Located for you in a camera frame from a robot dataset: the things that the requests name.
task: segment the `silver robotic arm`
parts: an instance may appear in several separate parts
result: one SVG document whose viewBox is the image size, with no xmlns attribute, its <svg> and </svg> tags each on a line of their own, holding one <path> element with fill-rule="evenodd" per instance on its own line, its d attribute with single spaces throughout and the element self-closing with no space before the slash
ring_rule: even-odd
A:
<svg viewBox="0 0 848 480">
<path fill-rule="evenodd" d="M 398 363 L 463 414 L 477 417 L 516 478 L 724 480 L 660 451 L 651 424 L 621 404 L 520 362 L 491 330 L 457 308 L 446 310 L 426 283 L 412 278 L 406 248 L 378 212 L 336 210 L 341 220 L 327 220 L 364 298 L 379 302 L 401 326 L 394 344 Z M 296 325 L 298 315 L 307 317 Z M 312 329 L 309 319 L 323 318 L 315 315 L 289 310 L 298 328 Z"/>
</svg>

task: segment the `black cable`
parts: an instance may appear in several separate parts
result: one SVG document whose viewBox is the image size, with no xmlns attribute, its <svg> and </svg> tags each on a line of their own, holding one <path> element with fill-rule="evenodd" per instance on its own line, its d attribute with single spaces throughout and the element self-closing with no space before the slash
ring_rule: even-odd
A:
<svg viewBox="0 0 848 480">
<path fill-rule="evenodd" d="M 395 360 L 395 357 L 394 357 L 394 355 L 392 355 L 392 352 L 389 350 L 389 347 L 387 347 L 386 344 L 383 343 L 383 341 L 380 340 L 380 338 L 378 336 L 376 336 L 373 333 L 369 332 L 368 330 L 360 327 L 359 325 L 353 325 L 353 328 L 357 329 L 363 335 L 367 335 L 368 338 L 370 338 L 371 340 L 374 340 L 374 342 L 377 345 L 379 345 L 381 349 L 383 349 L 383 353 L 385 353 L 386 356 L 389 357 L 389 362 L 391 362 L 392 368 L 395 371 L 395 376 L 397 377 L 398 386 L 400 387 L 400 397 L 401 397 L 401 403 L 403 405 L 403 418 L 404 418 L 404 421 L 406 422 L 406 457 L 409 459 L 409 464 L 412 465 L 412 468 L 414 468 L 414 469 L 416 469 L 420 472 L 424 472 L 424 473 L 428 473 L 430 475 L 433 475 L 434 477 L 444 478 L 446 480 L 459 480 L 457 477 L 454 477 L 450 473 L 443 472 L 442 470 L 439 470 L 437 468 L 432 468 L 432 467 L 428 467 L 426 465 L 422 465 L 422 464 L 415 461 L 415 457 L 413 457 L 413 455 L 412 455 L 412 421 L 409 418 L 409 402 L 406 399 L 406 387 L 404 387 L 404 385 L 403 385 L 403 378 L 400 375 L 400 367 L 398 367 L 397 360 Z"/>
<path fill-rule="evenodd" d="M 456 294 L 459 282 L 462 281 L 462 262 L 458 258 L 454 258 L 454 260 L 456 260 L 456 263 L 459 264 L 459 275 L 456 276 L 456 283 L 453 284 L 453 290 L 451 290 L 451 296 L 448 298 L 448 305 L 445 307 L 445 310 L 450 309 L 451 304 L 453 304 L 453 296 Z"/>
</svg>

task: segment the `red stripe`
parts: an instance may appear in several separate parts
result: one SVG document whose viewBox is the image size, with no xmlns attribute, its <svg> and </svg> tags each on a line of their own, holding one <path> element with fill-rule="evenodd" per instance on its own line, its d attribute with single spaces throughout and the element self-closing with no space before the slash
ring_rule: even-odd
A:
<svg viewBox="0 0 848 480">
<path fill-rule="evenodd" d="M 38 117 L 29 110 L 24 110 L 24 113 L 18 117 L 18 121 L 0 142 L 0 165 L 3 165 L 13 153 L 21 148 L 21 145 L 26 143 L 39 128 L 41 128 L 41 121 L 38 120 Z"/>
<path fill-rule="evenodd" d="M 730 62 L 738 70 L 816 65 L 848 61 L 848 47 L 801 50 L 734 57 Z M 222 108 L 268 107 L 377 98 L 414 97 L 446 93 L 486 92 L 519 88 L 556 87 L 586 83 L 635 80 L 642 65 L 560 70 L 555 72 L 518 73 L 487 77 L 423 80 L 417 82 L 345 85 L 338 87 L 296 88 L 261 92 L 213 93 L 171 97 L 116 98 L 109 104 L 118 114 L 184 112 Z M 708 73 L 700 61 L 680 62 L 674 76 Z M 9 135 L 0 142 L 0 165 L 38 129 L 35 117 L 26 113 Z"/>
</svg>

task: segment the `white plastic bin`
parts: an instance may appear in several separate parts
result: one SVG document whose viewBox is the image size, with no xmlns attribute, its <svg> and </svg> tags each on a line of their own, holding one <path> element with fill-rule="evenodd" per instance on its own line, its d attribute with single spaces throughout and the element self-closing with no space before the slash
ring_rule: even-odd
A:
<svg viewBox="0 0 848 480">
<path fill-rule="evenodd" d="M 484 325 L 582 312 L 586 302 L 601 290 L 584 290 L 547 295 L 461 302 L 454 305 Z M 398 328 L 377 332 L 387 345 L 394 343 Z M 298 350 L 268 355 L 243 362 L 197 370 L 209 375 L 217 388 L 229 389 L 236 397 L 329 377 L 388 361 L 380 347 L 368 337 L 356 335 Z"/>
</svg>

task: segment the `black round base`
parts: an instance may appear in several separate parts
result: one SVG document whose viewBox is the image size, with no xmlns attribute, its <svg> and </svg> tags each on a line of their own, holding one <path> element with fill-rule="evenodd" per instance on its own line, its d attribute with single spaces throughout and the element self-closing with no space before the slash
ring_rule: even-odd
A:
——
* _Task requirements_: The entries are to be duplicated exactly, with nothing changed.

* _Written response_:
Located for you in a camera frame from a robot dataset: the things that the requests name.
task: segment the `silver robotic arm`
parts: an instance may appear in several separate parts
result: one SVG document whose viewBox is the image size, with no xmlns attribute, its <svg> and </svg> tags each on a line of their own, holding one <path> element with fill-rule="evenodd" per instance on its own line, its d attribute with single spaces throughout and the element self-closing with no space before the slash
ring_rule: even-odd
A:
<svg viewBox="0 0 848 480">
<path fill-rule="evenodd" d="M 398 363 L 463 414 L 477 417 L 516 478 L 724 480 L 660 451 L 651 424 L 621 404 L 520 362 L 491 330 L 457 308 L 446 310 L 426 283 L 412 278 L 406 248 L 378 212 L 336 210 L 341 220 L 327 220 L 364 298 L 379 302 L 401 326 L 394 344 Z M 296 325 L 298 315 L 307 317 Z M 312 329 L 309 319 L 323 318 L 315 315 L 289 310 L 298 328 Z"/>
</svg>

task: segment the `black cable`
parts: an instance may appear in several separate parts
result: one SVG document whose viewBox is the image size, with no xmlns attribute, its <svg> and </svg> tags each on a line of their own, holding one <path> element with fill-rule="evenodd" per instance on its own line, its d attribute with single spaces throughout and the element self-closing with no space before the slash
ring_rule: even-odd
A:
<svg viewBox="0 0 848 480">
<path fill-rule="evenodd" d="M 395 360 L 395 357 L 394 357 L 394 355 L 392 355 L 392 352 L 389 350 L 389 347 L 387 347 L 386 344 L 383 343 L 383 341 L 380 340 L 380 338 L 378 336 L 376 336 L 373 333 L 369 332 L 368 330 L 360 327 L 359 325 L 353 325 L 353 328 L 357 329 L 363 335 L 367 335 L 368 338 L 370 338 L 371 340 L 374 340 L 374 342 L 377 345 L 379 345 L 381 349 L 383 349 L 383 353 L 385 353 L 386 356 L 389 357 L 389 362 L 391 362 L 392 368 L 395 371 L 395 376 L 397 377 L 398 386 L 400 387 L 400 397 L 401 397 L 401 403 L 403 405 L 403 418 L 404 418 L 404 421 L 406 422 L 406 457 L 409 459 L 409 464 L 412 465 L 412 468 L 414 468 L 414 469 L 416 469 L 420 472 L 424 472 L 424 473 L 428 473 L 430 475 L 433 475 L 434 477 L 444 478 L 446 480 L 459 480 L 457 477 L 454 477 L 450 473 L 443 472 L 442 470 L 439 470 L 437 468 L 432 468 L 432 467 L 428 467 L 426 465 L 422 465 L 422 464 L 415 461 L 415 457 L 413 457 L 413 455 L 412 455 L 412 421 L 409 418 L 409 402 L 406 399 L 406 387 L 404 387 L 404 385 L 403 385 L 403 378 L 400 375 L 400 367 L 398 367 L 397 360 Z"/>
<path fill-rule="evenodd" d="M 456 294 L 459 282 L 462 281 L 462 262 L 458 258 L 454 258 L 454 260 L 456 260 L 456 263 L 459 264 L 459 275 L 456 276 L 456 283 L 453 284 L 453 290 L 451 290 L 451 296 L 448 298 L 448 305 L 445 307 L 445 310 L 450 309 L 451 304 L 453 304 L 453 296 Z"/>
</svg>

task: segment the `red stripe`
parts: an instance may appear in several separate parts
result: one SVG document whose viewBox is the image size, with no xmlns attribute, its <svg> and </svg> tags each on a line of their own, holding one <path> element with fill-rule="evenodd" per instance on its own line, its d attribute with single spaces throughout and the element self-closing with no space before the slash
ring_rule: even-odd
A:
<svg viewBox="0 0 848 480">
<path fill-rule="evenodd" d="M 38 117 L 29 110 L 24 110 L 24 113 L 18 117 L 18 121 L 0 142 L 0 165 L 3 165 L 13 153 L 21 148 L 21 145 L 26 143 L 39 128 L 41 128 L 41 121 L 38 120 Z"/>
<path fill-rule="evenodd" d="M 730 62 L 738 70 L 816 65 L 848 61 L 848 47 L 801 50 L 734 57 Z M 222 108 L 268 107 L 377 98 L 414 97 L 446 93 L 486 92 L 519 88 L 556 87 L 586 83 L 635 80 L 642 65 L 560 70 L 555 72 L 518 73 L 487 77 L 423 80 L 417 82 L 345 85 L 338 87 L 296 88 L 261 92 L 213 93 L 171 97 L 116 98 L 109 104 L 118 114 L 184 112 Z M 708 73 L 700 61 L 680 62 L 674 76 Z M 9 135 L 0 142 L 0 165 L 38 129 L 35 117 L 26 113 Z"/>
</svg>

task: segment the `white plastic bin`
parts: an instance may appear in several separate parts
result: one SVG document whose viewBox is the image size, with no xmlns attribute, its <svg> and </svg> tags each on a line of their own, holding one <path> element with fill-rule="evenodd" per instance on its own line, its d attribute with single spaces throughout and the element self-closing with no space before the slash
ring_rule: even-odd
A:
<svg viewBox="0 0 848 480">
<path fill-rule="evenodd" d="M 484 325 L 582 312 L 586 302 L 601 290 L 584 290 L 547 295 L 461 302 L 454 305 Z M 398 328 L 377 332 L 387 345 L 394 343 Z M 298 350 L 268 355 L 243 362 L 197 370 L 209 375 L 217 388 L 229 389 L 236 397 L 329 377 L 388 361 L 380 347 L 368 337 L 356 335 Z"/>
</svg>

task: segment the `black round base`
parts: an instance may appear in several separate parts
result: one SVG document whose viewBox is the image size, with no xmlns attribute, its <svg> and </svg> tags each on a line of their own, holding one <path> element with fill-rule="evenodd" per instance on its own line, its d attribute with single spaces throughout and the element self-closing with no space before the slash
ring_rule: even-odd
A:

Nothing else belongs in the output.